#### WHAT YOU SHOULD DO
For the listing below, return the line containing "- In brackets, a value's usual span", the line containing "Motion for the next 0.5", and all lines in between, exactly as written and nothing else.
─── LISTED ENTRIES
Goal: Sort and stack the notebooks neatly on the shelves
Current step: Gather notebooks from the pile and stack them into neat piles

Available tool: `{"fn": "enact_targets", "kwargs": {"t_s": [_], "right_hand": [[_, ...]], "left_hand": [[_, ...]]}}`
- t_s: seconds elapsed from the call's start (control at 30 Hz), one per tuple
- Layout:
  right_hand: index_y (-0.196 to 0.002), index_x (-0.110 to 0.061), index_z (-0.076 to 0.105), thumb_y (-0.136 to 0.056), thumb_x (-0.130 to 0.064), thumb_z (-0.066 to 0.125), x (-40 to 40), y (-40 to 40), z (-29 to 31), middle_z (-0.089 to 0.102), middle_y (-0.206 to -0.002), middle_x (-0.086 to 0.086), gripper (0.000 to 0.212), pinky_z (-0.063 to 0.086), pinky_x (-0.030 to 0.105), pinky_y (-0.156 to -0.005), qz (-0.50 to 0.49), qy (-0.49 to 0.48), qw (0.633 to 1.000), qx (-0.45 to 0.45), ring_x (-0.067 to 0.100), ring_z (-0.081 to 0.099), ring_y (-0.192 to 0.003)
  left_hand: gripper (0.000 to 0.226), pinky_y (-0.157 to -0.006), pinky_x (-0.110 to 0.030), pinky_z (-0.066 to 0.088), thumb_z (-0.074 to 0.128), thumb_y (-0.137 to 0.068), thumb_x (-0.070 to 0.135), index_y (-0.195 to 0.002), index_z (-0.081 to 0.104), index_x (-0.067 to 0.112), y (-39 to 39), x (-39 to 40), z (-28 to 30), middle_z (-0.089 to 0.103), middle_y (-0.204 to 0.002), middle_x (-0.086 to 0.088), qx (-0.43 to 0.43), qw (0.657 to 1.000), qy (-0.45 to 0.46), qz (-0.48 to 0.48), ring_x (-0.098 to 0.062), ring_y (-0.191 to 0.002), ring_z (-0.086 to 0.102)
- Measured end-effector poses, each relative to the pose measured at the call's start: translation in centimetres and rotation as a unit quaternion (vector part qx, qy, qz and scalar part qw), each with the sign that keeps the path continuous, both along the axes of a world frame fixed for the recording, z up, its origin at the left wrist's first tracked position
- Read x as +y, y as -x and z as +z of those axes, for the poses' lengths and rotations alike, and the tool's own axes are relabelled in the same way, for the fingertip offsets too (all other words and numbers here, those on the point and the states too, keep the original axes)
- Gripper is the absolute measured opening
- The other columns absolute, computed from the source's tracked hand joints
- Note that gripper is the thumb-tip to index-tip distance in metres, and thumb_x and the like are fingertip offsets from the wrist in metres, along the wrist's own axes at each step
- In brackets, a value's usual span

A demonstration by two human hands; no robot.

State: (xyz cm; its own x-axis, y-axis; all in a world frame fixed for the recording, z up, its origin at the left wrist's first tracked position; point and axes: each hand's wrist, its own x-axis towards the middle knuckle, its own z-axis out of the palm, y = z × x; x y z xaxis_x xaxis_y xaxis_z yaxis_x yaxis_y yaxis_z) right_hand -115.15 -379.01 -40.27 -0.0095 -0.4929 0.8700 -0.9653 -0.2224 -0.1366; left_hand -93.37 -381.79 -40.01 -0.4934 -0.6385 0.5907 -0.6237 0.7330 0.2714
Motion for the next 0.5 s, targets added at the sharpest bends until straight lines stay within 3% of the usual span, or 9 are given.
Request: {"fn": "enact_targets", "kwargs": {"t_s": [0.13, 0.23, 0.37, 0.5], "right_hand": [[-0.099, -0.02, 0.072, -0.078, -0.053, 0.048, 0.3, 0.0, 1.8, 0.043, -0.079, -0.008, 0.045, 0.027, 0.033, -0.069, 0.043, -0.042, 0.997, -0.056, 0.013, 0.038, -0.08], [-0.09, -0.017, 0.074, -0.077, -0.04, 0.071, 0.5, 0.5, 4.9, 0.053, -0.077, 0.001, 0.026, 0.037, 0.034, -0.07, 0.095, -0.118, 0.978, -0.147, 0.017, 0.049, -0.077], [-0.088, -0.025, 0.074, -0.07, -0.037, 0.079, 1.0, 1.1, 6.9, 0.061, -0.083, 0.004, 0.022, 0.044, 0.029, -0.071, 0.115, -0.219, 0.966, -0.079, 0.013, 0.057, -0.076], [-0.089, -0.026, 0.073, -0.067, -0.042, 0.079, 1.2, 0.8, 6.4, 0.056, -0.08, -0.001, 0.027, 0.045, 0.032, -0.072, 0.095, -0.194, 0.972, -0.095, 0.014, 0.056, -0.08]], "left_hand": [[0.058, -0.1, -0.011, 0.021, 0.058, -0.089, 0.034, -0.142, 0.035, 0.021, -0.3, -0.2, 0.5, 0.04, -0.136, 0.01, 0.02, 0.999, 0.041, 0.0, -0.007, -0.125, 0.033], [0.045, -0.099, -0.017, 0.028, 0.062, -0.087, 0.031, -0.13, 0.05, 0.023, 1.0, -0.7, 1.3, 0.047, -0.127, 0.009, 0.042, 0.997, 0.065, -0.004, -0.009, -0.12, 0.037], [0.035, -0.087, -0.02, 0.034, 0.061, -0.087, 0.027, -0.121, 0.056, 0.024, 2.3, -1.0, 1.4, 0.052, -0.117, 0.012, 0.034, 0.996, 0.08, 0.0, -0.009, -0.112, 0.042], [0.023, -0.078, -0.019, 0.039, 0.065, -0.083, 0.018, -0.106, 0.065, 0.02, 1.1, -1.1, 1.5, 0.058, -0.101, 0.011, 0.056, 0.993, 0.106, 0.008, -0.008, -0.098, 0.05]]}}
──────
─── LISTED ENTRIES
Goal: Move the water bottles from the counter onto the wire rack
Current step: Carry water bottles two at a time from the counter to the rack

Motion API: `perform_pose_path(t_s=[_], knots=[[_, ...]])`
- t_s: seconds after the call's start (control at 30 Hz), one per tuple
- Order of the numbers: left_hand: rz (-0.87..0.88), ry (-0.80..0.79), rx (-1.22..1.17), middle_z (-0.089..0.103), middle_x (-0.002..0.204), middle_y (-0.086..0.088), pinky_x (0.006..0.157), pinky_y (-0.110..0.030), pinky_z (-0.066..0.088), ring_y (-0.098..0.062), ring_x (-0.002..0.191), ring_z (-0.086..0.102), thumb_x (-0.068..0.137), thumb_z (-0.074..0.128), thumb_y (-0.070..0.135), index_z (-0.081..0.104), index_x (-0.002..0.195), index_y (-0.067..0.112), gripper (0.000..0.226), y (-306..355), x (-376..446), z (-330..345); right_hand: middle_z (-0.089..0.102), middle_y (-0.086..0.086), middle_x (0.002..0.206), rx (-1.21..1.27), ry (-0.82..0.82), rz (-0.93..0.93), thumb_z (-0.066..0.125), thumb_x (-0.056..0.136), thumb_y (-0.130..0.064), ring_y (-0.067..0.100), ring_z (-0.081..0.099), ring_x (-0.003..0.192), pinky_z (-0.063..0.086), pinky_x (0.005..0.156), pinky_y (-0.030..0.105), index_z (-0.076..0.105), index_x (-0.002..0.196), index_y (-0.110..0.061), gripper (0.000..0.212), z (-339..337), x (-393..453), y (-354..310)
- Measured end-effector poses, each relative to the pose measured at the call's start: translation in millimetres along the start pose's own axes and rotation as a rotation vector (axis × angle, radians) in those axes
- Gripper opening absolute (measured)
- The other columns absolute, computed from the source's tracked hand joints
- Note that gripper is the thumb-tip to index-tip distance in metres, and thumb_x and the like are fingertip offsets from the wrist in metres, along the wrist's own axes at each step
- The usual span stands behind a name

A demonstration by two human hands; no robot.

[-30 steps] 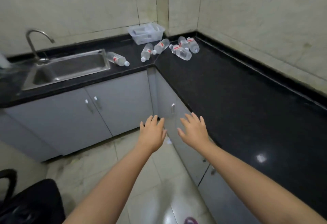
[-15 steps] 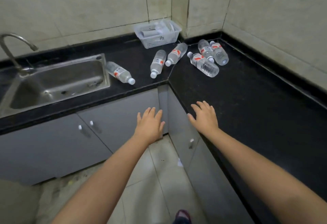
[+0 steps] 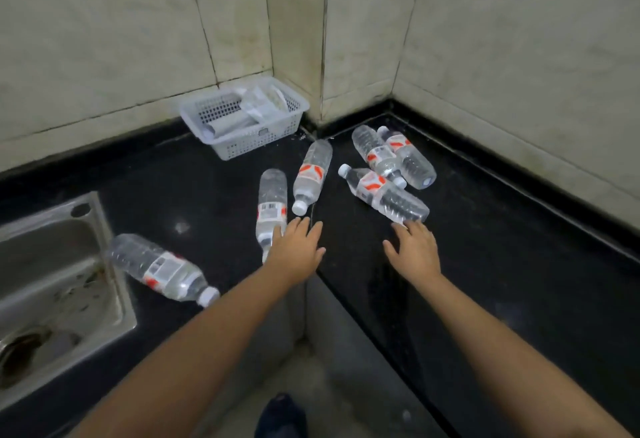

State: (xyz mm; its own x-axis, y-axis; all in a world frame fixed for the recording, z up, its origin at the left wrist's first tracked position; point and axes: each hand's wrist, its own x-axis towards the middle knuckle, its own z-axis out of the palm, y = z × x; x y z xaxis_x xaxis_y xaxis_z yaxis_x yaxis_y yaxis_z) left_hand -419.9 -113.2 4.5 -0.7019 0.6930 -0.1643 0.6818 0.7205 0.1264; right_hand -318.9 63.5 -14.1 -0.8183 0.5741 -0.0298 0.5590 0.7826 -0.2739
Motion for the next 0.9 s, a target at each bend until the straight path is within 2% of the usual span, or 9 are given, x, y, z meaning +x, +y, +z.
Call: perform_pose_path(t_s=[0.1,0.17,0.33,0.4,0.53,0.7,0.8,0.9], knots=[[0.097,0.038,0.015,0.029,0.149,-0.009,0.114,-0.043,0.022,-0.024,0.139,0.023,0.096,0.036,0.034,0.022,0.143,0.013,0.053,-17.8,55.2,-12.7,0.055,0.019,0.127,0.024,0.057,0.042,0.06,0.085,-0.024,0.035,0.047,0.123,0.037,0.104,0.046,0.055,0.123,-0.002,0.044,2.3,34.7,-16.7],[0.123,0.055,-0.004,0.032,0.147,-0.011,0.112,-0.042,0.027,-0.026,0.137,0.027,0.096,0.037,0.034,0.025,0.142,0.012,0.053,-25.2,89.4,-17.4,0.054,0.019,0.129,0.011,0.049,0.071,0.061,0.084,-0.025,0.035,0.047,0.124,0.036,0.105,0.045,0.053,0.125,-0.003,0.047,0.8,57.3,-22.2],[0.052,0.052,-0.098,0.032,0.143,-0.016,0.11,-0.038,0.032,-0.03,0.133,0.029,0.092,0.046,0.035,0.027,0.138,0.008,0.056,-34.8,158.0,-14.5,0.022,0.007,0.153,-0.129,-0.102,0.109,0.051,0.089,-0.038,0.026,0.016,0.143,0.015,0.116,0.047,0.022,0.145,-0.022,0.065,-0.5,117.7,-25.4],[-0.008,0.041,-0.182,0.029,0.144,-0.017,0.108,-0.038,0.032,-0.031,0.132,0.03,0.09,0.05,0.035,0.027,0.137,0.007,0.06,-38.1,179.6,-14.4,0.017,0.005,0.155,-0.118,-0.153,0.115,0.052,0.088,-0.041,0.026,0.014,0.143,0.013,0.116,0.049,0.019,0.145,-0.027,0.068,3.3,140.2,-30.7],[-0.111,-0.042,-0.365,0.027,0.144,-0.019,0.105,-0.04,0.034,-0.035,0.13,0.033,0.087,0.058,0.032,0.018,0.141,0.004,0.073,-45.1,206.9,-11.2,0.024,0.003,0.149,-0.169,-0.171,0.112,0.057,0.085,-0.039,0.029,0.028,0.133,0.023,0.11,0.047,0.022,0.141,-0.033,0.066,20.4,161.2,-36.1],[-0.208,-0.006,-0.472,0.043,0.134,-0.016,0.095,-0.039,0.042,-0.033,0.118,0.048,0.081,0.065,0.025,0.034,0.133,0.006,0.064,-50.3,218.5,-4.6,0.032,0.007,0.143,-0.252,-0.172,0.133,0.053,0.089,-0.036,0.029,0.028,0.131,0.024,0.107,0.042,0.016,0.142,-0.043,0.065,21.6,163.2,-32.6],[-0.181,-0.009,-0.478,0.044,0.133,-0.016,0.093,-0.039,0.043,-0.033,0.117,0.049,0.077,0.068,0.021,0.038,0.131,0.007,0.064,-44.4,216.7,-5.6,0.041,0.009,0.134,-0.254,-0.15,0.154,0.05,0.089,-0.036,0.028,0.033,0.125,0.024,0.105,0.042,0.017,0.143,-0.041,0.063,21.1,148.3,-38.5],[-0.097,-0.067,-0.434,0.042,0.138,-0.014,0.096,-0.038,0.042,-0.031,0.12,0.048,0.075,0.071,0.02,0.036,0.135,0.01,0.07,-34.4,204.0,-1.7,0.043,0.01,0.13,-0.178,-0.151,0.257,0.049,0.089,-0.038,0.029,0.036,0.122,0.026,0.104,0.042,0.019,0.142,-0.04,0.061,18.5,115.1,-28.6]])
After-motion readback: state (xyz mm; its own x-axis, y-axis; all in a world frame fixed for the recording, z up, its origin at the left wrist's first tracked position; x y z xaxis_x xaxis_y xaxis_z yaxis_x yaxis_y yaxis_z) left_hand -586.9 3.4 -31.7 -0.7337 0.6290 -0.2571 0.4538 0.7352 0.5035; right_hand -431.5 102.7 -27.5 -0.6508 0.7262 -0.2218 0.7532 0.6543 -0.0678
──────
#### WRITTEN SOLUTION
- In brackets, a value's usual span

A demonstration by two human hands; no robot.

State: (xyz cm; its own x-axis, y-axis; all in a world frame fixed for the recording, z up, its origin at the left wrist's first tracked position; point and axes: each hand's wrist, its own x-axis towards the middle knuckle, its own z-axis out of the palm, y = z × x; x y z xaxis_x xaxis_y xaxis_z yaxis_x yaxis_y yaxis_z) right_hand -115.15 -379.01 -40.27 -0.0095 -0.4929 0.8700 -0.9653 -0.2224 -0.1366; left_hand -93.37 -381.79 -40.01 -0.4934 -0.6385 0.5907 -0.6237 0.7330 0.2714
Motion for the next 0.5 s, targets added at the sharpest bends until straight lines stay within 3% of the usual span, or 9 are given.

No part of the exercise remains unanswered.